Exercise details:
Which lines in the data below contain the word "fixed"? Return each of them.

--------------------------------

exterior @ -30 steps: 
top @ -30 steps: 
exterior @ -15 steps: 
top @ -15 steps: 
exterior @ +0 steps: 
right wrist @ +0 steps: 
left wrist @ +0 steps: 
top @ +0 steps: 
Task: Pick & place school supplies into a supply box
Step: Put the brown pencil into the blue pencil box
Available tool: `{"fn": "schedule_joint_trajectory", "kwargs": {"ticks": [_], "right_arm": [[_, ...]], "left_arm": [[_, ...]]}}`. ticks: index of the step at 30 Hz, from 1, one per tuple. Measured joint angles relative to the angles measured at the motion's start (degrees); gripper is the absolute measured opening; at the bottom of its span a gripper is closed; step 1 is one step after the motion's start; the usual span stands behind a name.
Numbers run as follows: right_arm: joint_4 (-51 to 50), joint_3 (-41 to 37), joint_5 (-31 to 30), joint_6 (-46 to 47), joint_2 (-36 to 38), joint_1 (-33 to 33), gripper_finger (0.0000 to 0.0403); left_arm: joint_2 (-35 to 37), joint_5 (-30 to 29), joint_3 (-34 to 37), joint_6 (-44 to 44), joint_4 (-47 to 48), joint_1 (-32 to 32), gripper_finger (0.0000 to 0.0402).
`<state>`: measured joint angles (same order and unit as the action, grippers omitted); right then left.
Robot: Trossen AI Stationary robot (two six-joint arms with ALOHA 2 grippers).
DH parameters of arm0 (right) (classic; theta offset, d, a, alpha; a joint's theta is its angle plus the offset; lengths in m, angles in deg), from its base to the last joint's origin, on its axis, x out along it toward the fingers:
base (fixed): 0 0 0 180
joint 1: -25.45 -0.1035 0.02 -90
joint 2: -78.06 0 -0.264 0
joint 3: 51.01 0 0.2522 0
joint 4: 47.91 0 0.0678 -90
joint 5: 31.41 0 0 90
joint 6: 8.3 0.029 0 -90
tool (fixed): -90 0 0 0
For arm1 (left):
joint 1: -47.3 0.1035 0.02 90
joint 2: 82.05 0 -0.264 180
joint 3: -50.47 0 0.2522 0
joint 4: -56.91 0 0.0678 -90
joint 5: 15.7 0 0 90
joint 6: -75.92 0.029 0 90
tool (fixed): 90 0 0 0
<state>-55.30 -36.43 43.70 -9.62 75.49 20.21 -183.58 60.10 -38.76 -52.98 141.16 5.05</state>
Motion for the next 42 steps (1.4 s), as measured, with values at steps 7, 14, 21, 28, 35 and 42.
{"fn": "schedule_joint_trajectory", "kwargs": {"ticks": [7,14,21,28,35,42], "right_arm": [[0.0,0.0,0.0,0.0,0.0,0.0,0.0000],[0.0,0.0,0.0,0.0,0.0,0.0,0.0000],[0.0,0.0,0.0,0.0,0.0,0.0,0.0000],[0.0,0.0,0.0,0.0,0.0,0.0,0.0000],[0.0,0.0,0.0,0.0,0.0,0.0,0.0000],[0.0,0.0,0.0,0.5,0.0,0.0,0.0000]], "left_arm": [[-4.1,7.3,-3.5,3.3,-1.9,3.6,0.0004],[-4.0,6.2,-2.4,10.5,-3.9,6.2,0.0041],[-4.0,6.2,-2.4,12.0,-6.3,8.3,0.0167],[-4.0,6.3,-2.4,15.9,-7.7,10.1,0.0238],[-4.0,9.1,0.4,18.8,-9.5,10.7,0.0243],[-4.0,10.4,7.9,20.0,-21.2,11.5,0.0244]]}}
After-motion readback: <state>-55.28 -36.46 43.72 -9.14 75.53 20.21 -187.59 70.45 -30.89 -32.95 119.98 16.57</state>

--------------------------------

Solution to the problem:
base (fixed): 0 0 0 180
tool (fixed): -90 0 0 0
tool (fixed): 90 0 0 0

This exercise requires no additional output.